4 Intro to regression

We want to use sample data to investigate the relationships among a group of variables, ultimately to create a model for some variable that can be used to predict its value in the futre.

Language:

Predicting the value of \(X\) by \(\operatorname{E}(X)\) is tantamount to using \(\operatorname{E}(X)\) as a model for the true \(X\).
The variable to be modeled is called the dependent (or reponse) variable.

4.1 Probabilistic model for \(y\)

The probabilistic model for \(y\) is \[ y=\operatorname{E}(y)+\text{Random error}. \] It is called probabilistic since we can make a probability statement about the magnitude of the deviation between \(y\) and \(\operatorname{E}(y)\).

General Form of Probabilistic Model in Regression

\[ y=\operatorname{E}(y)+\varepsilon \] where

\(y\): Dependent variable
\(\operatorname{E}(y)\): Mean value of \(y\)
\(\varepsilon\): Unexplainable or random error

This model suggests that y will come back to its mean evautually. This is why it is called regression model.
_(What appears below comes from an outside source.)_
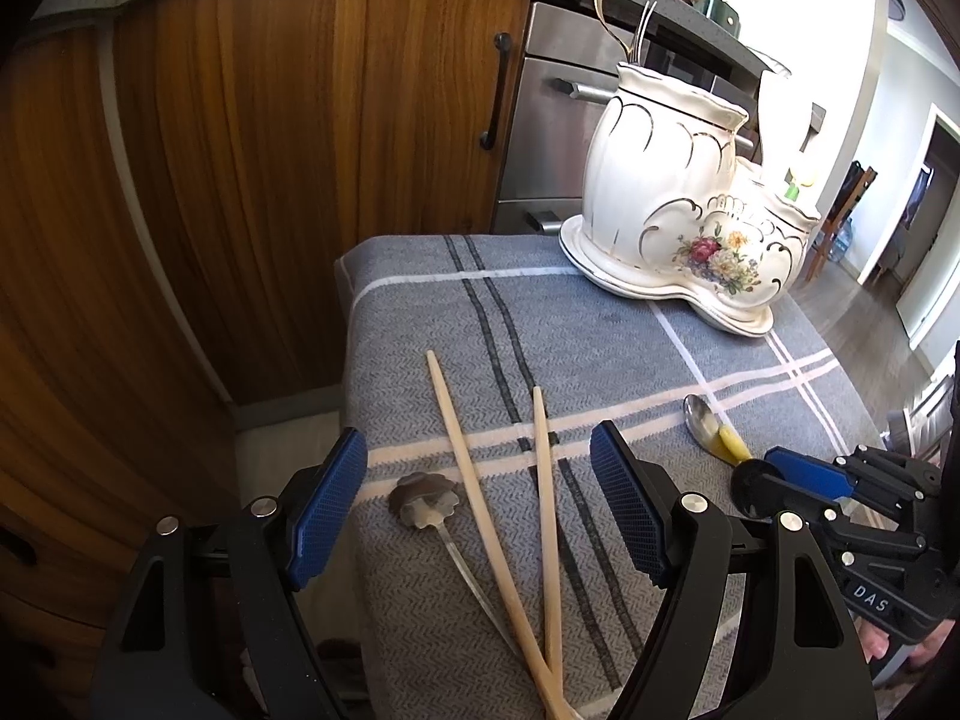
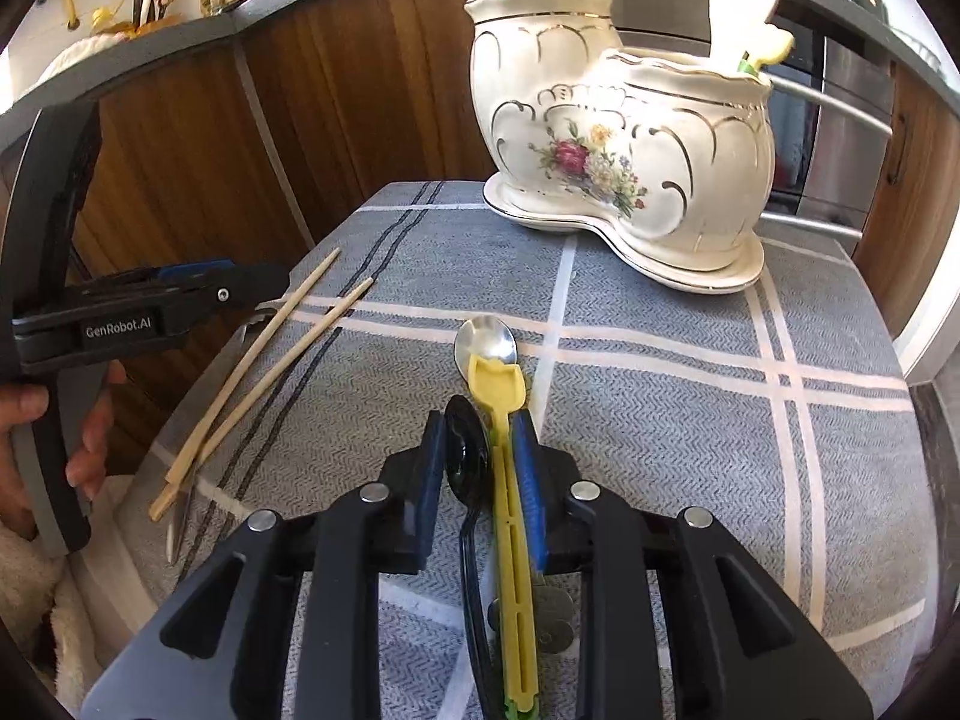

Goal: Organize utensils
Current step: 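Lower the right tool onto the black spoon and close on its handle, then close the left tool on one wooden chopstick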

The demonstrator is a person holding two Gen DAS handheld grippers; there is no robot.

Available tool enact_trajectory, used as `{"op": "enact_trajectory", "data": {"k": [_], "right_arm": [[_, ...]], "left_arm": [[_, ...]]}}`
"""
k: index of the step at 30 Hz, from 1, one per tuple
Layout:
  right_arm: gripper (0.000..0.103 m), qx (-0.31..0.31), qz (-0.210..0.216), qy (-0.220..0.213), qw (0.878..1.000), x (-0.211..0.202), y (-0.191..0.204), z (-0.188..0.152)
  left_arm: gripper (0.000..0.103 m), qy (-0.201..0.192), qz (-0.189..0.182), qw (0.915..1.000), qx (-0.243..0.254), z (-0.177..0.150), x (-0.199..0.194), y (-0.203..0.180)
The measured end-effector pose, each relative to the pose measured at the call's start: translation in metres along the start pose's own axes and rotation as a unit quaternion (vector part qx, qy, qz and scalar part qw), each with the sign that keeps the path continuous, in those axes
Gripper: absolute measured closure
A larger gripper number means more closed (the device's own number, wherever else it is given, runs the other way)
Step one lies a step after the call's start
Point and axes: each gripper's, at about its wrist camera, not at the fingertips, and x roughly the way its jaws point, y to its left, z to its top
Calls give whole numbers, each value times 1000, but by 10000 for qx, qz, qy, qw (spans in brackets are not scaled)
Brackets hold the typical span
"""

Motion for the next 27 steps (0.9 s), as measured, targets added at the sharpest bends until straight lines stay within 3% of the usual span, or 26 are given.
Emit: {"op": "enact_trajectory", "data": {"k": [7, 11, 13, 15, 20, 24, 27], "right_arm": [[80, -137, -83, -147, 9998, -6, 5, 1], [81, -223, -15, -4, 9998, -1, 7, 1], [85, -297, -47, -14, 9995, 0, 10, 1], [97, -426, -55, 52, 9991, 2, 14, 0], [99, -626, -85, -12, 9980, 0, 20, -2], [99, -288, 207, -296, 9989, -16, 8, 3], [99, -52, 366, -434, 9984, -25, -1, 7]], "left_arm": [[26, -2, -36, 10000, -30, 0, -1, 0], [26, 17, -35, 10000, -24, -1, 0, 0], [26, 20, -34, 10000, -19, -1, 0, 0], [26, 27, -37, 10000, -14, -1, 0, 0], [26, 54, -46, 10000, 45, -3, 2, -2], [37, 92, -11, 9999, 133, 1, 3, -1], [59, 292, -115, 9995, 19, 8, 10, 3]]}}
Definition 4.1 The variables used to predict \(y\) are called independent variables and are denoted by \(x_i\).

Regression Modeling

Hypothesize the form of the model for \(\operatorname{E}(y)\).
Collect the sample data.
Use the sample data to estimate unknown parameters in the model.
Specify the probability distribution of \(\varepsilon\), and estimate any unknown parameters of this distribution.
Statistically check the usefulness of the model.
Check the validity of the assumptions on \(\varepsilon\), and make model modifications if necessary.
When satisfied that the model is useful, and assumptions are met, use the model to make inferences.